Digital leadership in integrated care boards (ICBs) continues to be a careful balancing act, with efforts to maintain and improve systems proceeding on parallel tracks, NHS and other transformation leaders agreed in a session on the final day of the NHS Confederation Expo conference in Manchester. 

The panel of three trust leaders and strategists agreed that boards need to hold their nerve and find ways of carving out space for change while avoiding political pressure from the centre.

This entails having a clear strategy, keeping transformation simple and practical, and making it a job for the whole organisation. It also requires that frontline staff feel empowered to shape change. 

Digital improvement “should be seen as not an add-on, but a solution,” said Mandy Nagra, designate ICB/ICS executive chief delivery officer for NHS Birmingham and Solihull. She added that organisations need to make sure they get the basics right, something that can be trickiest for those organisations with the least breathing space to implement change.

The process of upgrading digital maturity continues to be a challenging one, said Emma McGowan, a director of design and transformation at Surrey County Council, and a former director of digital in the London Borough of Hackney. 

“We’ve looked at what we have and are trying to tweak around the edges and there is going to be a cliff edge,” she said. “In order to do disruption in a way that doesn’t destabilise delivery, you need to be using parallel processes.” 

McGowan also noted that while some ICSs have the headspace and funding to invest in “thinking” type roles to envision longer-term digital strategy, others are currently stuck trying to keep basic services on track. 

“You can’t put in a new kitchen when the house is on fire,” she added. “You can do more exciting things later.” 

Final innovative ways of anticipating pressures 

Shane Devlin, chief executive of the Bristol, North Somerset and South Gloucestershire Integrated Care Board (BNSSG ICB), agreed that “strategy is not always about the whiz bang thing,” and that while it is important to have a whole ICS strategy, each partner needs to have their own strategy as well.   

He added that BNSSG ICB is continuing to develop its Care Traffic Control Centre with the aim of improving performance and patient flow and making services more efficient.

The centre, which is linked with the ICB’s shared data environment (SDE), can do some detailed public health planning, he said, but doesn’t have an answer for “what if?” 

Devlin said: “I want to have a single managed system that needs to be able to see the flow of traffic whether in GP surgeries or care homes.

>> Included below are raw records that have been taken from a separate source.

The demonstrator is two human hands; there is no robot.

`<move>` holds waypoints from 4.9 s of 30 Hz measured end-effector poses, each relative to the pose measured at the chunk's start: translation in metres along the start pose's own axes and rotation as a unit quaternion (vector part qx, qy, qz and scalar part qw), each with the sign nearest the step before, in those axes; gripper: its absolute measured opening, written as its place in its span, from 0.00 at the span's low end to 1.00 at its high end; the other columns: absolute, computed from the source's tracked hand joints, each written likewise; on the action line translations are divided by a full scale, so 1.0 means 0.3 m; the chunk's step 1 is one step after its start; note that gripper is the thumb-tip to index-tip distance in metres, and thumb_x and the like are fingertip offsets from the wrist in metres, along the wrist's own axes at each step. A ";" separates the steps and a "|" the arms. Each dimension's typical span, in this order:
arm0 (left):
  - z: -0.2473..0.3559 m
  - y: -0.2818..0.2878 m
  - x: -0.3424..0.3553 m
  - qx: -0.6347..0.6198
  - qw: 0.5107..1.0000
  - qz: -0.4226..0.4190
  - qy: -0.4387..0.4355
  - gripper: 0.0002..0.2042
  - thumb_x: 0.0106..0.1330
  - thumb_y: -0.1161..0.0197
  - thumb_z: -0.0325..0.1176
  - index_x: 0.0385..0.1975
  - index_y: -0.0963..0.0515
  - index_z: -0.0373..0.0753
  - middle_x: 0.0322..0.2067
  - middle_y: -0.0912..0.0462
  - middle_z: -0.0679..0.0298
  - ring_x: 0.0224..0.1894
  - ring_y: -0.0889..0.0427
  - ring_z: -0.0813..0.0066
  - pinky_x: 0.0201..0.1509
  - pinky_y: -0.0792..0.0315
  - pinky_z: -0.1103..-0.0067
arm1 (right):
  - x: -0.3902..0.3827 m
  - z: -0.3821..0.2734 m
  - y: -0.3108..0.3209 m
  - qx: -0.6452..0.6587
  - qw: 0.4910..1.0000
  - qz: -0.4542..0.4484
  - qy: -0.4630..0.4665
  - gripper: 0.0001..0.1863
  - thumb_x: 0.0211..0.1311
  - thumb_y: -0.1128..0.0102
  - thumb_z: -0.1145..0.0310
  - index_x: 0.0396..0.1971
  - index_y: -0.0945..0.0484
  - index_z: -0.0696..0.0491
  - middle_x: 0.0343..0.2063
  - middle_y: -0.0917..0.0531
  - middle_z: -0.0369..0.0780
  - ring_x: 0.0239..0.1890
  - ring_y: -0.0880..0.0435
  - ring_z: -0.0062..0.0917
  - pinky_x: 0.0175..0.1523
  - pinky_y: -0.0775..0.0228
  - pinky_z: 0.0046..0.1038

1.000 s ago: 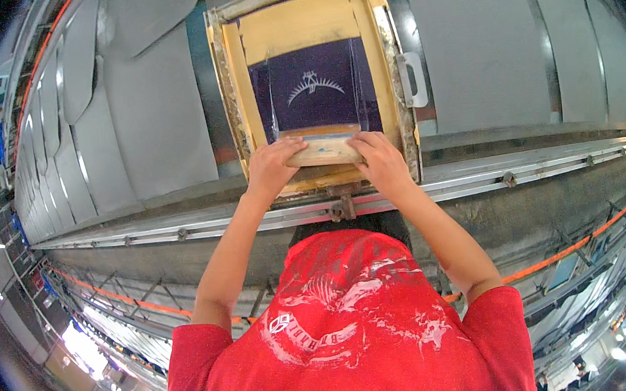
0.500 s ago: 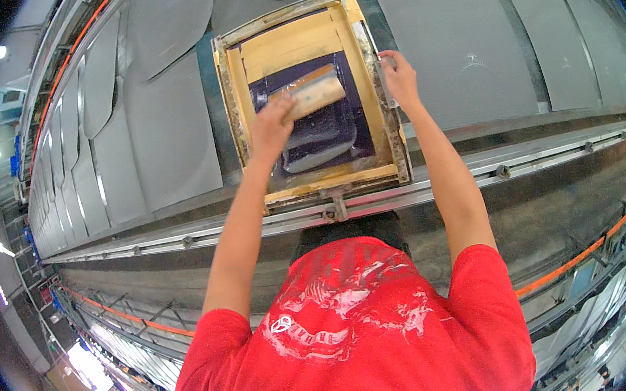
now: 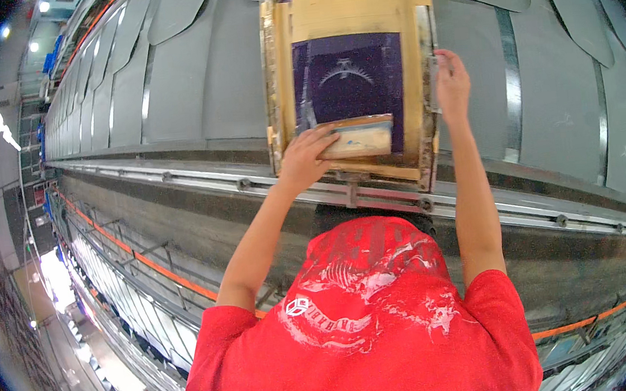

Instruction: The person pours dark ink onto a screen-printing frame and uses a squeegee to spread it evenly across the mesh. They then position the frame over a gray fabric piece on a conveyor and pull the squeegee to transfer the design. The person repeats this process on additional fabric pieces.

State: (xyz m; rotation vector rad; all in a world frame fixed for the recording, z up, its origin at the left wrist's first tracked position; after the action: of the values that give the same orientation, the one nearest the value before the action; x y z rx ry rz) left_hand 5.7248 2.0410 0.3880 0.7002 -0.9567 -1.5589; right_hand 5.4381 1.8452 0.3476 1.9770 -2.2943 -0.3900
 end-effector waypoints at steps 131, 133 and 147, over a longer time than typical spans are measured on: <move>-0.061 0.051 0.272 -0.041 0.998 -0.034 -0.033 0.22 0.50 0.32 0.20 0.47 0.14 0.48 0.50 0.14 0.65 0.54 0.16 0.66 0.61 0.24 0.73 | -0.410 -0.190 -0.220 -0.297 0.899 -0.293 0.132 0.24 0.49 0.31 0.78 0.50 0.20 0.55 0.51 0.22 0.42 0.57 0.23 0.41 0.61 0.28 0.38; -0.078 0.081 0.331 -0.070 0.995 -0.064 -0.010 0.22 0.52 0.32 0.21 0.48 0.15 0.48 0.51 0.14 0.64 0.54 0.16 0.65 0.60 0.23 0.73 | -0.351 -0.211 -0.221 -0.307 0.898 -0.281 0.145 0.23 0.50 0.32 0.77 0.50 0.20 0.55 0.51 0.22 0.43 0.57 0.23 0.41 0.61 0.28 0.38; -0.159 0.038 0.609 -0.042 0.997 -0.056 -0.033 0.20 0.49 0.30 0.25 0.45 0.14 0.47 0.42 0.12 0.60 0.43 0.13 0.60 0.48 0.20 0.70 | -0.087 -0.123 -0.246 -0.303 0.907 -0.213 0.201 0.23 0.52 0.31 0.72 0.51 0.19 0.55 0.47 0.19 0.48 0.54 0.21 0.44 0.60 0.29 0.41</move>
State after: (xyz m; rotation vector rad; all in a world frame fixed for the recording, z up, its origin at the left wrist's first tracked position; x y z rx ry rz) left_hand 5.7339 1.8521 0.3852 0.6562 -0.9075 -1.7197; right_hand 5.5217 1.8562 0.3675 1.9567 -1.2769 -0.5740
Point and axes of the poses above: each hand's wrist, its own x-axis towards the middle knuckle, its own y-axis out of the back of the hand, z = x × y, the point moved 9 cm from there along x, towards the middle knuckle
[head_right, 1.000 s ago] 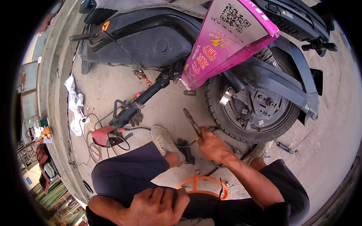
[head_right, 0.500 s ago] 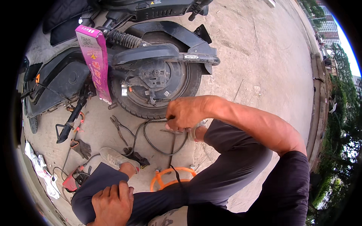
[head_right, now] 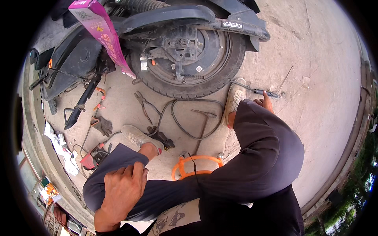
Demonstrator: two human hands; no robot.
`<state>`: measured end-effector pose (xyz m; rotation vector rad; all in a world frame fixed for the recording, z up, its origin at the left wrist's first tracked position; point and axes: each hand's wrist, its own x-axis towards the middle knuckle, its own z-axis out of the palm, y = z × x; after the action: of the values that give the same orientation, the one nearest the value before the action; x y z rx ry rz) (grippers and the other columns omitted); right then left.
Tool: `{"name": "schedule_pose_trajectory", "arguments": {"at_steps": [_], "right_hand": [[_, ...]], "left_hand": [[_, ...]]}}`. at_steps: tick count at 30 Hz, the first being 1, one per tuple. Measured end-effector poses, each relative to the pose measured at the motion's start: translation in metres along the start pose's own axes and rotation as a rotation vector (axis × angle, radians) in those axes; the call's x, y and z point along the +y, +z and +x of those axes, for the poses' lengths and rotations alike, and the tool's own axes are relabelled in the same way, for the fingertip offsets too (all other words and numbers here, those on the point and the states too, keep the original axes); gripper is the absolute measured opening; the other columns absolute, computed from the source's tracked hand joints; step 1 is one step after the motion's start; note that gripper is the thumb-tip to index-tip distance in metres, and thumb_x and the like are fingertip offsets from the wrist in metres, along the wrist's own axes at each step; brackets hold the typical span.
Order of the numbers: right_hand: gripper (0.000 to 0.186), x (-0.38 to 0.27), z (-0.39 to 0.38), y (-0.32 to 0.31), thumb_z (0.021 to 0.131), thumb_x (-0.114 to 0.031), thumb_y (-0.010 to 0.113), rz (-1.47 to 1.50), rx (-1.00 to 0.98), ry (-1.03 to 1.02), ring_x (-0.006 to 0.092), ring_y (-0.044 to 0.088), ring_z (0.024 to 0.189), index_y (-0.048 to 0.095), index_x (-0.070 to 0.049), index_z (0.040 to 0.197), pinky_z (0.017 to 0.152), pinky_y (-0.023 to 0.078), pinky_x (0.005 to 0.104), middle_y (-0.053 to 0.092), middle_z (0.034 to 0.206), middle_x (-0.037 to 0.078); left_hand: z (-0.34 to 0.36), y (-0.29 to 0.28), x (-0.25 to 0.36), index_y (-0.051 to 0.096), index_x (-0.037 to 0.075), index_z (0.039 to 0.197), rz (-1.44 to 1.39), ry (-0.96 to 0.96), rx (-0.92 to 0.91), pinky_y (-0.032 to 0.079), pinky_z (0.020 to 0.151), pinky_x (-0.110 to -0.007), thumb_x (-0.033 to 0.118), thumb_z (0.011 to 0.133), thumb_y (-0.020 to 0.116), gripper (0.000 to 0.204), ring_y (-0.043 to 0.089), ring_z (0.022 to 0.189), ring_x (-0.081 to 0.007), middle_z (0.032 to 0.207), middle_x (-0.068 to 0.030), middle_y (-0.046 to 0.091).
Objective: The person welds a metal component on the rear wheel assembly of a scooter. They use a welding torch to apply heat and fuse the metal, creating bright sparks. The person adjusts the welding rod and torch position multiple times to ensure the weld is secure.
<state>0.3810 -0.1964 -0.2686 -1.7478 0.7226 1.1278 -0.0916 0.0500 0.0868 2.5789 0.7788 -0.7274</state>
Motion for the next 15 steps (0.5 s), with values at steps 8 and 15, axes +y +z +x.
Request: {"name": "schedule_pose_trajectory", "arguments": {"at_steps": [8, 15], "right_hand": [[0.04, -0.017, 0.058, 0.042, 0.102, -0.036, 0.064, 0.246, 0.19, 0.023, 0.0266, 0.065, 0.092, 0.052, -0.001, 0.117, 0.083, 0.059, 0.0408, 0.066, 0.103, 0.015], [0.027, -0.008, 0.05, 0.056, 0.105, -0.025, 0.057, 0.234, 0.134, 0.056, 0.0218, 0.059, 0.081, 0.052, 0.001, 0.104, 0.07, 0.054, 0.0354, 0.059, 0.091, 0.012]], "left_hand": [[0.005, 0.018, 0.006, 0.054, 0.007, 0.087, -0.086, -0.058, -0.05, 0.046, 0.052, -0.039, 0.019, 0.093, 0.07, 0.021, 0.062, 0.058, -0.0239, 0.066, -0.0071, 0.059], [-0.018, 0.045, 0.016, 0.05, 0.009, 0.081, 0.0, -0.154, 0.024, 0.046, 0.047, -0.033, 0.019, 0.09, 0.072, 0.026, 0.057, 0.051, -0.0183, 0.059, -0.0026, 0.05]]}}
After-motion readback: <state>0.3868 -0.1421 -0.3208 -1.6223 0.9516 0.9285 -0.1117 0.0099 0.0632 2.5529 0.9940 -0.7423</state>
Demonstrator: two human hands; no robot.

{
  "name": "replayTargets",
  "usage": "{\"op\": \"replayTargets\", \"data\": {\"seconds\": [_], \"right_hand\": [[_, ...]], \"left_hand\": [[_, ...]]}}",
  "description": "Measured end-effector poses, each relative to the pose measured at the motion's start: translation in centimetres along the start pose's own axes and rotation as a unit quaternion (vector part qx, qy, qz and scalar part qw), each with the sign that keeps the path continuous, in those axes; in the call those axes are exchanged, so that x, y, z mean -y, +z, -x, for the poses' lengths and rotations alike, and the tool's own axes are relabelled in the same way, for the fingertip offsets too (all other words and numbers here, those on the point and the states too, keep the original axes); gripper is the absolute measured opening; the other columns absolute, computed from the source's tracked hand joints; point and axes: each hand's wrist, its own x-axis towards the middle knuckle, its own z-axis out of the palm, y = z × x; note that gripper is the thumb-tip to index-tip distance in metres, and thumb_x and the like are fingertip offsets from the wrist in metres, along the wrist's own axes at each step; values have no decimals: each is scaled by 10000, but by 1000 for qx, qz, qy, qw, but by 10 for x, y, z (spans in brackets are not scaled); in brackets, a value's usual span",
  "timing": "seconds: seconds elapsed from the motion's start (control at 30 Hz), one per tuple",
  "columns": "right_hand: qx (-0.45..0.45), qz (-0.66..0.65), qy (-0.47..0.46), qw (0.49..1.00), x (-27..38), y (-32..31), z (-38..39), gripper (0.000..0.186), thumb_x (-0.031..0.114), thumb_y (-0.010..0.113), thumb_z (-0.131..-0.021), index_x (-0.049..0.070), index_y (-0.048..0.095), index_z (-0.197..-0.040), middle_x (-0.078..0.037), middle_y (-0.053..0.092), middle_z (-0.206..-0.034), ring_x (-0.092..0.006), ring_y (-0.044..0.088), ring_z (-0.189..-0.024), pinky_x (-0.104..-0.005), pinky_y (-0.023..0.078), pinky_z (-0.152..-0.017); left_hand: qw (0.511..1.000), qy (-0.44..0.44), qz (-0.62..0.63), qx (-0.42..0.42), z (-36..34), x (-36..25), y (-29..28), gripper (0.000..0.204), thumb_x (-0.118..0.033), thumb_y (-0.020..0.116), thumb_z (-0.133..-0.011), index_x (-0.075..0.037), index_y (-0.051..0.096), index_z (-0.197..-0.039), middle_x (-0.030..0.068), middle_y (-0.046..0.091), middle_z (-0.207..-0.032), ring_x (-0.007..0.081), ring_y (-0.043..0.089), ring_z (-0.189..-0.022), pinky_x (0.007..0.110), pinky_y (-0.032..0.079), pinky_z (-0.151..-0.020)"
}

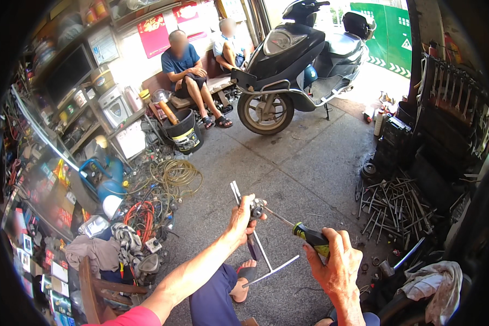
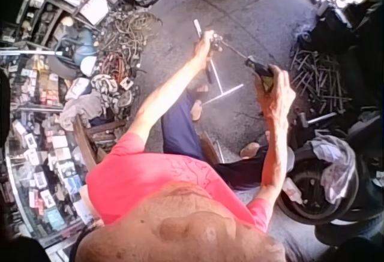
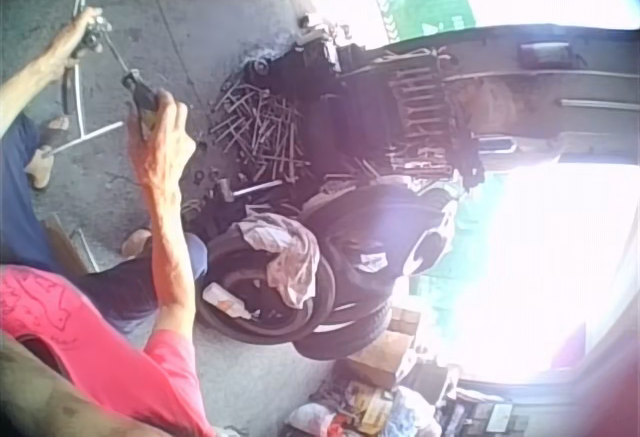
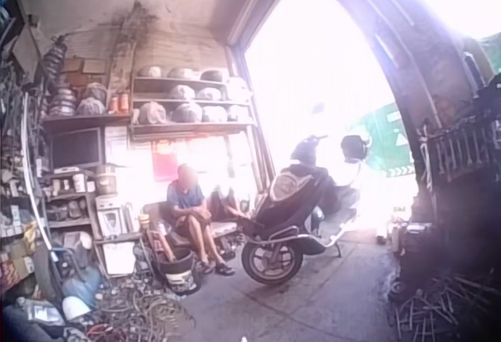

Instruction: The person uses a screwdriver to adjust and manipulate a small mechanical component held in their left hand. They repeatedly insert the screwdriver into the component, rotate it, and reposition the part to access different areas.

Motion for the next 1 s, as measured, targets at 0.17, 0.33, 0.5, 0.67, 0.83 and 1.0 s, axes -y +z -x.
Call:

Using modelled flows and learning from data, the system could ultimately predict potential logjams.”

Developers are hoping to use AI to build a model of what the system might look like in 24 to 48 hours and how an especially busy GP surgery, for example, might affect other parts of the system. 

“You wouldn’t get on a plane if air traffic control wasn’t working,” Devlin said. “It makes sense to have some sort of traffic system and see what it tells us.”

A well-developed program could also enable boards to determine how spending additional money in one service might affect the rest of the system, he added. 

Devlin and the other panellists also agreed it is unrealistic to expect every member of an organisation to have the time to take a key role in all of the changes it hopes to push through.

“If we can get people involved in four big things, hopefully it can generate a multiplier effect,” he said. 

NHS Confederation, along with NHS Providers, have set out to help digitisation within ICSs by launching a new support programme last year.